The proposed method allows to estimate the probability that an individual vertex belongs to the active module as well as the false discovery rate (FDR) for a given set of vertices. Given the estimated probabilities, it becomes possible to provide a connected subgraph in a consistent manner for any given FDR level: no vertex can disappear when the FDR level is relaxed. We show, on both simulated and real datasets, that the proposed method has good computational performance and high classification accuracy.
整合网络方法常用于解释高通量实验生物学数据:转录组学、蛋白质组学、代谢组学等。常见的方法之一是找到全局相互作用网络的一个连通子网络,该子网络最好包含数据中显著的个体变化,并代表所谓的活性模块。通常,实现此方法的方法会找到单个子网,从而为顶点解决硬分类问题。该子网本质上包含错误的顶点,而没有仪器可以估计任何特定顶点包含的置信度水平。为了解决这个问题,在当前的研究中,我们将活性模块问题视为软分类问题。

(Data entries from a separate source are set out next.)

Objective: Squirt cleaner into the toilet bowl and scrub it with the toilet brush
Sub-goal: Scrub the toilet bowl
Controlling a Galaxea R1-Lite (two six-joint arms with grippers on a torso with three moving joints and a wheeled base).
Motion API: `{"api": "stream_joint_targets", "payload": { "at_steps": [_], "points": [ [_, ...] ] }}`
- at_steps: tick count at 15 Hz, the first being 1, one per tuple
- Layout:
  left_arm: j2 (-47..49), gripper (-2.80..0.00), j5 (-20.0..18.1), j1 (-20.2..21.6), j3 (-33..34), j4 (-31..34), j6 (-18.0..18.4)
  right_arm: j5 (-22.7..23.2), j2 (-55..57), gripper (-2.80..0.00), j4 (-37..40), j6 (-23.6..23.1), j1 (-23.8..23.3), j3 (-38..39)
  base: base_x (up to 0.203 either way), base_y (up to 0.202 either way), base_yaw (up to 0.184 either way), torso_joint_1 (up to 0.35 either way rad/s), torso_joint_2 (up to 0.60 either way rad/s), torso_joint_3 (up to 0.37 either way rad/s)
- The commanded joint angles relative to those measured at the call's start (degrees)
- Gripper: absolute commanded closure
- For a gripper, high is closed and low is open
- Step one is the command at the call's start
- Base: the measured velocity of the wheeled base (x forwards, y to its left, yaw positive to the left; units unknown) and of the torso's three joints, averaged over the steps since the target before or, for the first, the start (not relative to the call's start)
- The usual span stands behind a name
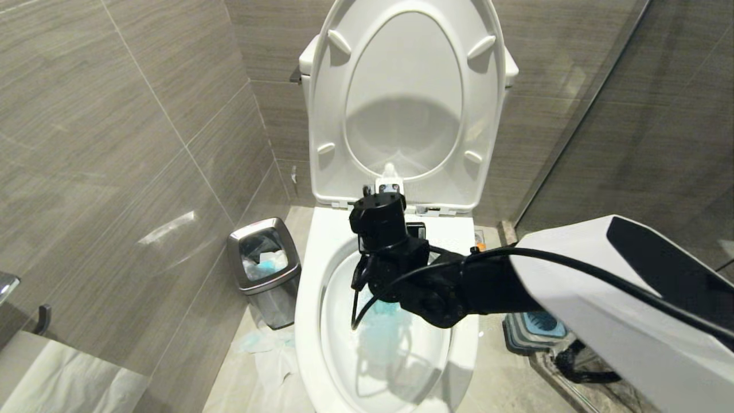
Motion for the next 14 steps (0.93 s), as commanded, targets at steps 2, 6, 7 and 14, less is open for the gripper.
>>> {"api": "stream_joint_targets", "payload": {
  "at_steps": [2, 6, 7, 14],
  "points": [
    [0.02, 0.0, 0.0, 0.02, 0.09, -0.01, 0.02, -0.19, -7.44, 0.0, -0.14, -0.06, 0.14, 3.11, 0.0, 0.0, 0.0, 0.0, 0.0, 0.0],
    [0.02, 0.0, 0.0, 0.02, 0.09, -0.01, 0.02, 0.0, -4.84, 0.0, -0.2, 0.02, 0.11, 2.99, 0.0, 0.0, 0.0, 0.0, 0.0, 0.0],
    [0.02, 0.0, 0.0, 0.02, 0.09, -0.01, 0.02, 0.05, -3.58, 0.0, -0.27, 0.12, 0.13, 2.9, 0.0, 0.0, 0.0, 0.0, 0.0, 0.0],
    [0.02, 0.0, 0.0, 0.02, 0.09, -0.01, 0.02, 0.25, 5.77, 0.0, -1.57, 0.65, -0.03, 1.36, 0.0, 0.0, 0.0, 0.0, 0.0, 0.0]
  ]
}}
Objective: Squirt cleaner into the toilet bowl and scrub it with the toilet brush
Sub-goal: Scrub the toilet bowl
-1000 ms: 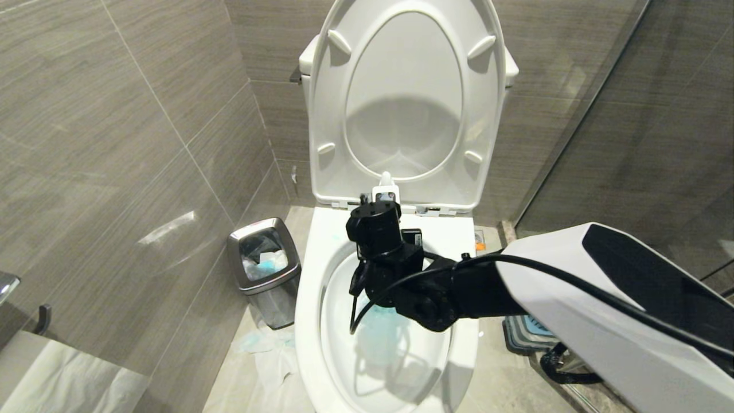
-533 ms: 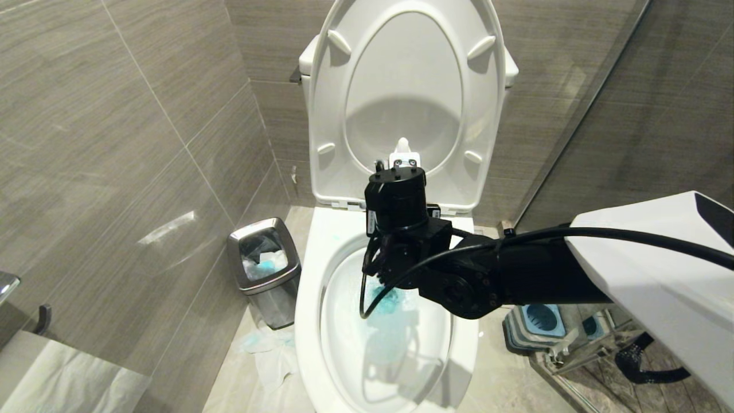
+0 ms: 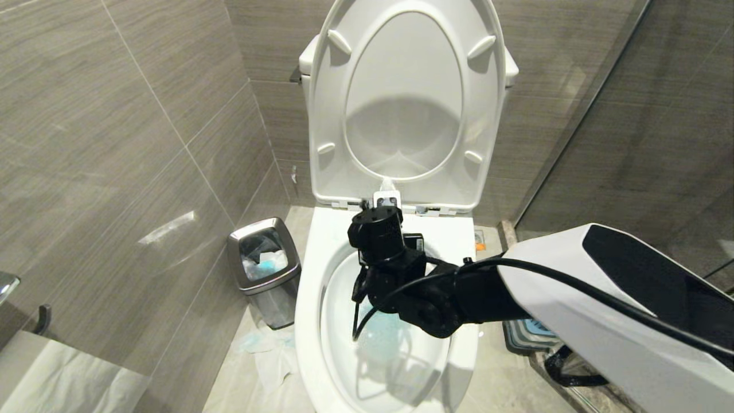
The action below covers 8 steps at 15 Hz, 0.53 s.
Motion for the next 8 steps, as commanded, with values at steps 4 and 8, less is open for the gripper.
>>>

我们提出了一种基于马尔可夫链蒙特卡罗(MCMC)子网采样来估计每个顶点属于活性模块的概率的方法。作为我们的方法在真实数据上的性能的一个例子,我们在两个基因表达数据集上运行它。对于第一个具有许多重复表达的数据集,我们表明所提出的方法与基于现有重采样的方法一致。对于第二个数据集,由于生物学重复数较少,因此无法使用自举重采样方法,但可以运行 MCMC 方法,并且显示出较高的分类性能。
所提出的方法允许估计个体顶点属于活性模块的概率以及给定顶点集的错误发现率(FDR)。给定估计的概率,就可以以一致的方式为任何给定的 FDR 水平提供一个连通的子图:当 FDR 水平放宽时,没有顶点会消失。我们在模拟和真实数据集上都表明,所提出的方法具有良好的计算性能和高分类精度。